## WORK ITEM
Each line in the material below, starting at the one with "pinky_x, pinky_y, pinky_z" and ending at the one with "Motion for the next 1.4", is to be reproduced exactly; no picture is to be copied.

## LISTED ENTRIES
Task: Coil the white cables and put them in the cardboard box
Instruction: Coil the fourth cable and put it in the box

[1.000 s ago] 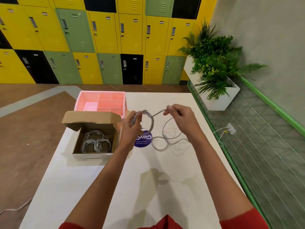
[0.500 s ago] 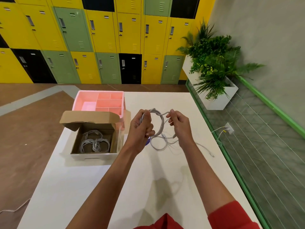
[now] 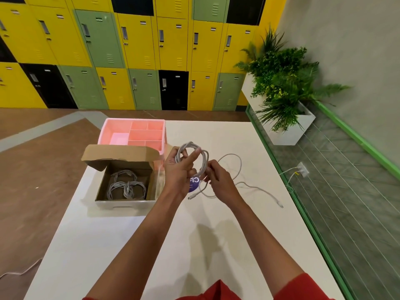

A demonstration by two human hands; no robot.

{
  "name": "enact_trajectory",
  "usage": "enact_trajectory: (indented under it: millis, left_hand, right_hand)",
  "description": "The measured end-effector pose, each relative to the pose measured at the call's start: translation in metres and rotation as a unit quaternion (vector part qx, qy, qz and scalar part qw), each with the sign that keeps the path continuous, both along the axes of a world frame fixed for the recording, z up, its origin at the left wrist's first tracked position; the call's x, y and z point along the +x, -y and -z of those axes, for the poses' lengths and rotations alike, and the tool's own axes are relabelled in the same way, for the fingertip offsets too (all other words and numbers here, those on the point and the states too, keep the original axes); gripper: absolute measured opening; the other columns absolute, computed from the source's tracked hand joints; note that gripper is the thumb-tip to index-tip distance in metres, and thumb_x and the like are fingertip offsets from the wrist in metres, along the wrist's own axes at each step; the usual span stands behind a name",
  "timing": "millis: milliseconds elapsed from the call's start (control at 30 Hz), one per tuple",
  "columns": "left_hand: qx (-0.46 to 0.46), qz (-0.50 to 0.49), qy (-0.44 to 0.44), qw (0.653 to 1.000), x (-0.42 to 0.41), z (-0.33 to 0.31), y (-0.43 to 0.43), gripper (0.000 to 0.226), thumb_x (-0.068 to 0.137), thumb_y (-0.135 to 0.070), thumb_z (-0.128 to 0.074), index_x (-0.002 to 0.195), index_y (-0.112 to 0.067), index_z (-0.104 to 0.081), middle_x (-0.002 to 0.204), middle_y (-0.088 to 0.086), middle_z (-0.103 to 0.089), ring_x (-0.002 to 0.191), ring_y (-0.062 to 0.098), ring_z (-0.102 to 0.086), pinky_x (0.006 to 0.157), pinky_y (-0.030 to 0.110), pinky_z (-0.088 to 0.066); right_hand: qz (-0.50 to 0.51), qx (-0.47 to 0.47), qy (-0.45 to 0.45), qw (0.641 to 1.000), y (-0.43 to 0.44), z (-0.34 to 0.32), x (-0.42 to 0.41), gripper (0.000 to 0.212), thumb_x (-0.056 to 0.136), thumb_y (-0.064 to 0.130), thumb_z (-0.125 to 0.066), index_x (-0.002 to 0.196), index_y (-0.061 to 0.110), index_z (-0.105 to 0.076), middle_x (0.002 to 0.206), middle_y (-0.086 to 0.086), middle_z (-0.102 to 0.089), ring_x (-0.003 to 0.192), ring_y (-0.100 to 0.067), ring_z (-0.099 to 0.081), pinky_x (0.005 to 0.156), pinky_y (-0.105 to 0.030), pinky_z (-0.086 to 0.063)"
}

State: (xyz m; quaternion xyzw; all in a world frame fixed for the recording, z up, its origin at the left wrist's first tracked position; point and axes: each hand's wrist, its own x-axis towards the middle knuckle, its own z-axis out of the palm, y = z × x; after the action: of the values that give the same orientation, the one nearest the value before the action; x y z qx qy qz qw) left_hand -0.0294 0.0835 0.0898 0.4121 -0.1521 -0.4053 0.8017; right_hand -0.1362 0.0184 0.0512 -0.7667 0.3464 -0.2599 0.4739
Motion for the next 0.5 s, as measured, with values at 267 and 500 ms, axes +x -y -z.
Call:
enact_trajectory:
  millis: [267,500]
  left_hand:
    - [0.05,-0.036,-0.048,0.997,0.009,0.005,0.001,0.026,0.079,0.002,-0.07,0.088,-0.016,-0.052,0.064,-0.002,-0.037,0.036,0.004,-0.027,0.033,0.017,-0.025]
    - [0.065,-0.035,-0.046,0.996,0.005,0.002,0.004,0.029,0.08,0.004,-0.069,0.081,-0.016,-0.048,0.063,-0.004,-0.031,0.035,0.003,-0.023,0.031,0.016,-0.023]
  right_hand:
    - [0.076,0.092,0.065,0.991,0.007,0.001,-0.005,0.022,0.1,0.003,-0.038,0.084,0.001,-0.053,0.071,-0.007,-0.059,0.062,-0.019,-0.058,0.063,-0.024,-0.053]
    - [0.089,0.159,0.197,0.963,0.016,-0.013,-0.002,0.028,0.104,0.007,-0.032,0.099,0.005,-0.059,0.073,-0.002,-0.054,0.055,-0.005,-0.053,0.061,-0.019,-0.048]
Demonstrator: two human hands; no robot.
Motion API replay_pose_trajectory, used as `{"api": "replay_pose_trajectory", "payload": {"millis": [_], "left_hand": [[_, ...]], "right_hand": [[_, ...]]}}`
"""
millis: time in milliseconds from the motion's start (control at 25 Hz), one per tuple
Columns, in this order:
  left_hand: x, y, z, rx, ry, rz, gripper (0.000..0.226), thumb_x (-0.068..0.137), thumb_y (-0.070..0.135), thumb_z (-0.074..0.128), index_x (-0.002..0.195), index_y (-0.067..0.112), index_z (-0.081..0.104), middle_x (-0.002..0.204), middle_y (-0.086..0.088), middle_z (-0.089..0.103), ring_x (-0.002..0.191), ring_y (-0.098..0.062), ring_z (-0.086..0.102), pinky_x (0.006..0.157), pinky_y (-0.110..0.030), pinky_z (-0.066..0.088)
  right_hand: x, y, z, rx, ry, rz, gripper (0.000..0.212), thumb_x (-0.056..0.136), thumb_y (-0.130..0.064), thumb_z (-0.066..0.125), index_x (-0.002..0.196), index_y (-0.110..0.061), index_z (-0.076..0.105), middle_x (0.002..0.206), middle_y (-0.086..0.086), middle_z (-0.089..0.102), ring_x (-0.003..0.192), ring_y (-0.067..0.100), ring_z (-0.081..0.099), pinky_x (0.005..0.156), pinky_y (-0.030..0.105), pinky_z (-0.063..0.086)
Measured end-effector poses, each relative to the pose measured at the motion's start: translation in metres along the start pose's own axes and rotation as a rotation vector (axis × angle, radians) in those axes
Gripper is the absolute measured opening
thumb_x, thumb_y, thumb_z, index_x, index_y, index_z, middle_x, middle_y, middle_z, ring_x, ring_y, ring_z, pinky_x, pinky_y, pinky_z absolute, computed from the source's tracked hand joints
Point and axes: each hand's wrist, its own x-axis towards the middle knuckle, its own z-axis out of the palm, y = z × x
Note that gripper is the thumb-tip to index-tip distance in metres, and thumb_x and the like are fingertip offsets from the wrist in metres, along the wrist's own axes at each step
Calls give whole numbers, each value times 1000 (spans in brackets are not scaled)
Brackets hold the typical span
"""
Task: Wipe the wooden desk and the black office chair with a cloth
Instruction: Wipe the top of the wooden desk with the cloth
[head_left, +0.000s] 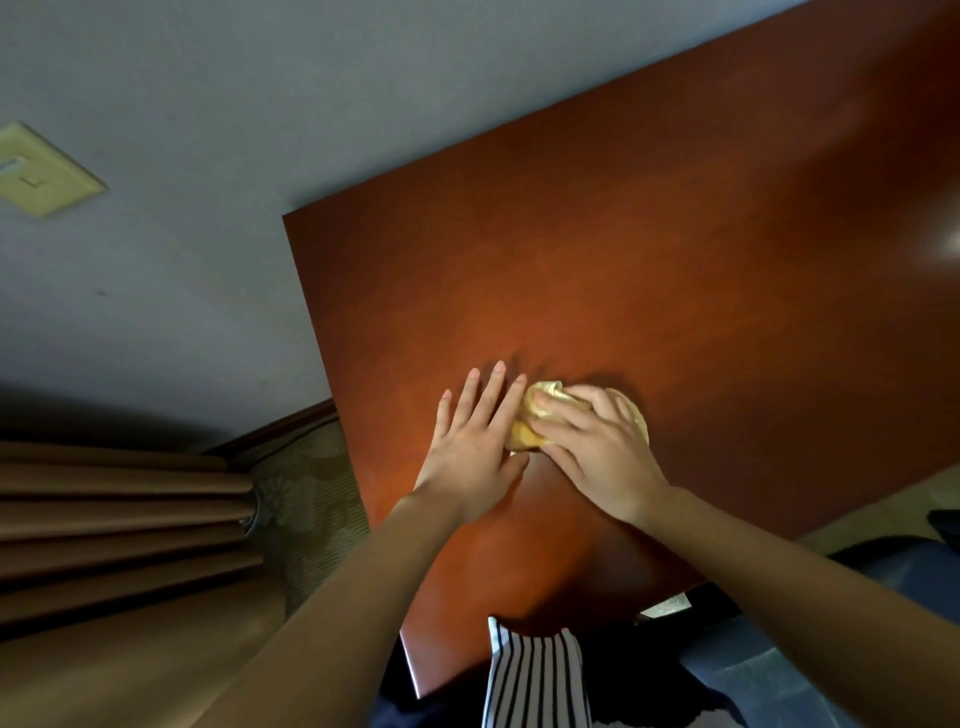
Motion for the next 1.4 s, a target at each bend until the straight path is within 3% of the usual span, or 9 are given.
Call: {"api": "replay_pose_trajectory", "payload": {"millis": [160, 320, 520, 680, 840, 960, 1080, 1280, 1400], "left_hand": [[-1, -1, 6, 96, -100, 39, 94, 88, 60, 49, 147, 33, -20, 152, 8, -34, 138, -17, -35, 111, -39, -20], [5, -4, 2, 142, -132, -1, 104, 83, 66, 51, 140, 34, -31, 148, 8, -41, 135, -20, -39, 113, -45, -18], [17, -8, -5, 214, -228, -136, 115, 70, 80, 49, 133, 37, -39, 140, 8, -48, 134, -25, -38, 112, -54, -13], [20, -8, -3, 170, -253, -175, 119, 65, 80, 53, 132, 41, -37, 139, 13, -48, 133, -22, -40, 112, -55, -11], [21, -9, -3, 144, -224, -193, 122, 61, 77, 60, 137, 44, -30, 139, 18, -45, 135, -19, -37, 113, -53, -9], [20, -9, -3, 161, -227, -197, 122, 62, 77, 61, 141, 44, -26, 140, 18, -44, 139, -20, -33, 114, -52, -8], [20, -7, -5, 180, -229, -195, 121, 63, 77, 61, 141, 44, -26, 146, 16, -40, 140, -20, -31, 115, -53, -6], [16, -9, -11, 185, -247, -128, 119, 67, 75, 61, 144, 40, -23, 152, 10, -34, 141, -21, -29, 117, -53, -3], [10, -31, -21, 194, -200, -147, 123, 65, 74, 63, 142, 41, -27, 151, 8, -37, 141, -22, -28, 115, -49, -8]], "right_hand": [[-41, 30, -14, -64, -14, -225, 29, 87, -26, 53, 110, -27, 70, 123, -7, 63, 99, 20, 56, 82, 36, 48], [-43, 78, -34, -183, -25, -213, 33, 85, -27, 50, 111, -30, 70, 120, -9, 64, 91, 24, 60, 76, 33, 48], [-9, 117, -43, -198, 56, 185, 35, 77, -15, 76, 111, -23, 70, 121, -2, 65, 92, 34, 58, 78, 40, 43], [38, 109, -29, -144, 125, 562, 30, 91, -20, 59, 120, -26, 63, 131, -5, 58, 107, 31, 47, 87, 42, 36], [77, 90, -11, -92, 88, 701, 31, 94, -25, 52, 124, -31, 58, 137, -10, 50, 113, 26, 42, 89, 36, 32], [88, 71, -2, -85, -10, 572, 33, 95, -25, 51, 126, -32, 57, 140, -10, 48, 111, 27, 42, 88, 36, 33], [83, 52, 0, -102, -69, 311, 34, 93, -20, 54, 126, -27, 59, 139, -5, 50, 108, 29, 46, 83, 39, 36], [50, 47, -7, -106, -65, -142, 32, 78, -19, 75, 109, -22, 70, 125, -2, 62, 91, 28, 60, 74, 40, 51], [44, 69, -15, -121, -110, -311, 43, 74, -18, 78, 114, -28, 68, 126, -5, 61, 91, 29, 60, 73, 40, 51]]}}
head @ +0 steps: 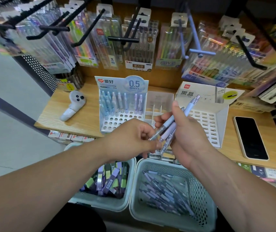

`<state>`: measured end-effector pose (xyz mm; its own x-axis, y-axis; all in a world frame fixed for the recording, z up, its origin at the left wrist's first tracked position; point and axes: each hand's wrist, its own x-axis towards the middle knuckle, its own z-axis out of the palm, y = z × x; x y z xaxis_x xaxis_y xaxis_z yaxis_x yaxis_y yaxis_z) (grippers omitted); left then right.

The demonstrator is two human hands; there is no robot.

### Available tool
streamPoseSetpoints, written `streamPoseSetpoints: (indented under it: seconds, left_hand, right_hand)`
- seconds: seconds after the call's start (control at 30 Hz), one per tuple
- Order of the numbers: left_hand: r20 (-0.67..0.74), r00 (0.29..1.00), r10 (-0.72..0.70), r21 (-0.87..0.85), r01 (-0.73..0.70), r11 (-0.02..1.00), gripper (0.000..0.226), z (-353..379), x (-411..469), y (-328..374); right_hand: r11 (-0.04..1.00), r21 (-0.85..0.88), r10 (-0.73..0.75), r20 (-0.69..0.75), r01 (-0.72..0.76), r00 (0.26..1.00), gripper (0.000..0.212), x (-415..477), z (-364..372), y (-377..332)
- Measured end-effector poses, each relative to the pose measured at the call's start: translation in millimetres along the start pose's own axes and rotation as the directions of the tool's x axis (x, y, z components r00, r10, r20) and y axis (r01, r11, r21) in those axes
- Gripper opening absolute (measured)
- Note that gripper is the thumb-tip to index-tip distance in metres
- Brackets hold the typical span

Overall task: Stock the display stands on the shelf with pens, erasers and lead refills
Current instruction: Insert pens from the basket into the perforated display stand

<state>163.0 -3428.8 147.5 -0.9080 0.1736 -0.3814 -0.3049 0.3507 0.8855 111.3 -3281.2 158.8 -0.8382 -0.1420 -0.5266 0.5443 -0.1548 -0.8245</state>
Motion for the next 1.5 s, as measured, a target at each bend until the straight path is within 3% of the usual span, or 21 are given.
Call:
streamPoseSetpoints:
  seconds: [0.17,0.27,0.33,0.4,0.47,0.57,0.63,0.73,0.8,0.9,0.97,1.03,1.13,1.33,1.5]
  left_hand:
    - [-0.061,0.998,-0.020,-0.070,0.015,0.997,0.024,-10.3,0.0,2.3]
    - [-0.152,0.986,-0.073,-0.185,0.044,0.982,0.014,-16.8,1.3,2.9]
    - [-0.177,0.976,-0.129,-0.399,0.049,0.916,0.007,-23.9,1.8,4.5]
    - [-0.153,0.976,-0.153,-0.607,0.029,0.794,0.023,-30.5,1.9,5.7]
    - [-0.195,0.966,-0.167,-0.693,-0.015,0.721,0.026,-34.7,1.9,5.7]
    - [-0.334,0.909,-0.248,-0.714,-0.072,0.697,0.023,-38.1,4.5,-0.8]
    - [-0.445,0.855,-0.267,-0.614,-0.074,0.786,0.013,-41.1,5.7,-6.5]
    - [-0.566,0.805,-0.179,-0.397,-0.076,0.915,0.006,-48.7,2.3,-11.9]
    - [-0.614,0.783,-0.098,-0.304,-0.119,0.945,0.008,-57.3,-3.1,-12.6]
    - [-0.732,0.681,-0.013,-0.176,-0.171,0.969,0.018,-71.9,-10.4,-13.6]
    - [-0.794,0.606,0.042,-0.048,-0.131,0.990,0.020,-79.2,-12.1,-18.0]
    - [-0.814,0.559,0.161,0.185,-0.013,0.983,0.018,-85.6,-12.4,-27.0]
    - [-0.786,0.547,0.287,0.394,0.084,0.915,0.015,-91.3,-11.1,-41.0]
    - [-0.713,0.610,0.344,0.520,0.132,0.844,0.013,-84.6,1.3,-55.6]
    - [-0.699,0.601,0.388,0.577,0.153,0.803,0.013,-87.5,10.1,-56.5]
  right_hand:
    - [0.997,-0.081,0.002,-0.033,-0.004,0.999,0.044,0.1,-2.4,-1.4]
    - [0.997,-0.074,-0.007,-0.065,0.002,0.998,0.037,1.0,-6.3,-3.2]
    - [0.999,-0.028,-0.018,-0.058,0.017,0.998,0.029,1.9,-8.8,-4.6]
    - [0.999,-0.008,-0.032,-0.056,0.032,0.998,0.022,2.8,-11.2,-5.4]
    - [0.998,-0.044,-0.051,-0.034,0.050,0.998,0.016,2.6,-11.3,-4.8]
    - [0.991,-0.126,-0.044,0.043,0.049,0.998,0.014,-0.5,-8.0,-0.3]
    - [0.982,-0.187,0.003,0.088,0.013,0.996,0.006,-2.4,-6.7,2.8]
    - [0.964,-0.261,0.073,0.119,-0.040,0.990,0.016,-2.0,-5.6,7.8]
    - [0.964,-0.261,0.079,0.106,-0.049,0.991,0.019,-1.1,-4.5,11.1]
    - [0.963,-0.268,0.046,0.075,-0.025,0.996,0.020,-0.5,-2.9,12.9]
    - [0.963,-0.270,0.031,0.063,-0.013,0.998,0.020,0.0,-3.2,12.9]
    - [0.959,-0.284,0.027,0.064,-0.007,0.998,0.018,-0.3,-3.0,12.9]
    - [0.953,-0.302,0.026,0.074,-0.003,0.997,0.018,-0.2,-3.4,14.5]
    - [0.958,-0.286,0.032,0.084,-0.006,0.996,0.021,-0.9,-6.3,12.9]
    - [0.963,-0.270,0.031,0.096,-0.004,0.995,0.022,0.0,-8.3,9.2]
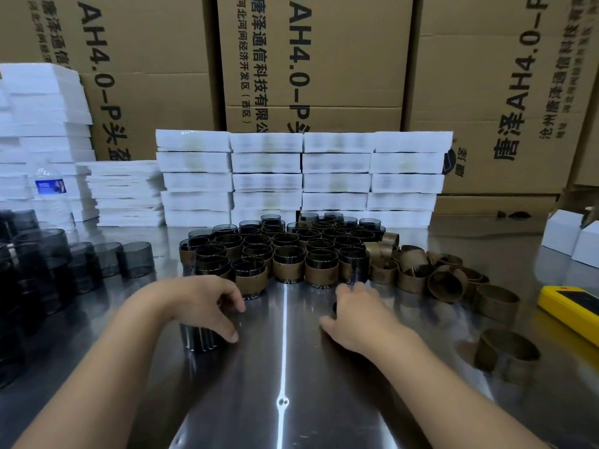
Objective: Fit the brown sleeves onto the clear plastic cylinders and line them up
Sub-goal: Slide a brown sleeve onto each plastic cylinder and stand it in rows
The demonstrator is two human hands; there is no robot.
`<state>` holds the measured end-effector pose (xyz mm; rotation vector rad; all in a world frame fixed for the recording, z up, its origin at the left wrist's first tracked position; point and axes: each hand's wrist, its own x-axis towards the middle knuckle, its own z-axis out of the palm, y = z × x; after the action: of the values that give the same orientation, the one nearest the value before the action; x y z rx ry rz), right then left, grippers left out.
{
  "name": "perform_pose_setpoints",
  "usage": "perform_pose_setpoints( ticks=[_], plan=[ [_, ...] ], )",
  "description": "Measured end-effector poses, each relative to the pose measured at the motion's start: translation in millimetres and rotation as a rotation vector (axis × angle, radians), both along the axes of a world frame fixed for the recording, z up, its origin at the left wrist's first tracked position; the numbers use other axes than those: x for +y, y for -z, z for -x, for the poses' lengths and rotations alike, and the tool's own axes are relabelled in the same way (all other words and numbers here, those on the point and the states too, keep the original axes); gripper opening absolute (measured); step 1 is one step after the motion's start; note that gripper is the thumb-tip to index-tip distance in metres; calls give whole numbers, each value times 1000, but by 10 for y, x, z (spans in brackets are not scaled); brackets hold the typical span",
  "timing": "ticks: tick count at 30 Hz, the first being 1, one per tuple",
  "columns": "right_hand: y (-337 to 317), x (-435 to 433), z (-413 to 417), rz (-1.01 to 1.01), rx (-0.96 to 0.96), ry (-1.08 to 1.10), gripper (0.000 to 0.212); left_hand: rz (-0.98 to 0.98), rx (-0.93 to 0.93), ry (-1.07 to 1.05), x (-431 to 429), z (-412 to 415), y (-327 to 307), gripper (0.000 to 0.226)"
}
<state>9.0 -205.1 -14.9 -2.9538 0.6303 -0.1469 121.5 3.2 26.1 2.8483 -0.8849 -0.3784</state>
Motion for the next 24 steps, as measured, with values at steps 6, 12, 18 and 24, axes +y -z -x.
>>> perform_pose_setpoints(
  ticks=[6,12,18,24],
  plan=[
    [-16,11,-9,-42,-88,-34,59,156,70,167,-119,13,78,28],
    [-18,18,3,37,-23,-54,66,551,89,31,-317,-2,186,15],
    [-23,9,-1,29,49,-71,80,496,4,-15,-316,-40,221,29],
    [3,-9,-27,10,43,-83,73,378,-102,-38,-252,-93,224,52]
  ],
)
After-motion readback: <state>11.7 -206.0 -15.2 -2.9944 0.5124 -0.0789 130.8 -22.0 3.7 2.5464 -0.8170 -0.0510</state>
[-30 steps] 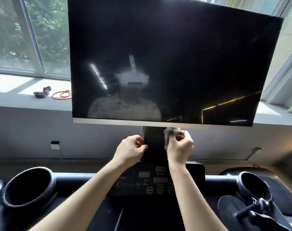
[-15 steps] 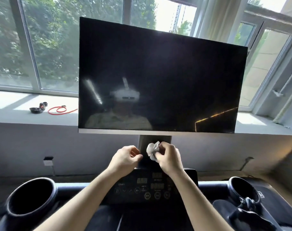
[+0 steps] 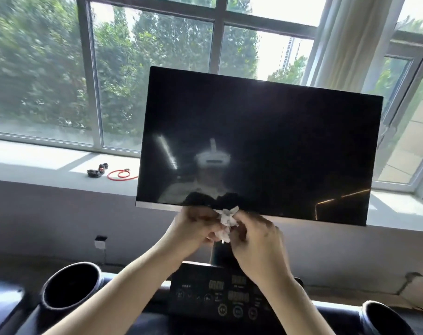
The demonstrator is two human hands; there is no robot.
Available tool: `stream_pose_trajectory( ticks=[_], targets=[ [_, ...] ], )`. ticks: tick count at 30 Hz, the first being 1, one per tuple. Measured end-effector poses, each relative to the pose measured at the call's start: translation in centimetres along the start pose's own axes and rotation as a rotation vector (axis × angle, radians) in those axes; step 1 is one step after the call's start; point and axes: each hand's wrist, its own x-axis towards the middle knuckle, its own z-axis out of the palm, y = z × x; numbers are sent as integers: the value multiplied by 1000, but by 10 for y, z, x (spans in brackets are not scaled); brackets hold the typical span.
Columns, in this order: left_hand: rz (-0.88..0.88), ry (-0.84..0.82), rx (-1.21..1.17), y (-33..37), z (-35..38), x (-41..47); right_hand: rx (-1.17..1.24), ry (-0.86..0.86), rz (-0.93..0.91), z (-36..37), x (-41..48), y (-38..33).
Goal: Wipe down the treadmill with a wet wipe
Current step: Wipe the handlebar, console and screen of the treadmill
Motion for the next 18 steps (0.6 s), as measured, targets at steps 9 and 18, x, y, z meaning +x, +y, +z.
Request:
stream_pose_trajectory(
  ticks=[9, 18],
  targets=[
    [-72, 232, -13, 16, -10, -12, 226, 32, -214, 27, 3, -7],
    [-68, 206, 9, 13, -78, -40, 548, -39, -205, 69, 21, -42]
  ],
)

## ANSWER SECTION
thumb_x, thumb_y, thumb_z, index_x, index_y, index_z, middle_x, middle_y, middle_z, ring_x, ring_y, ring_z, pinky_x, pinky_y, pinky_z absolute, computed from the source's tracked hand joints
Point and axes: each hand's wrist, its own x-axis towards the middle knuckle, its own z-axis out of the palm, y = z × x
Note that gripper is the thumb-tip to index-tip distance in metres, and thumb_x and the like are fingertip offsets from the wrist in metres, along the wrist's own axes at each step
Calls give whole numbers, each value times 1000 (spans in brackets are not scaled)
Brackets hold the typical span
"""
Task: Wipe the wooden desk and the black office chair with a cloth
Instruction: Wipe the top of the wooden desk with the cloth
[head_left, +0.000s] 
Motion for the next 1.4 s, a target at each bend until the straight path is within 3% of the usual span, or 9 are given.

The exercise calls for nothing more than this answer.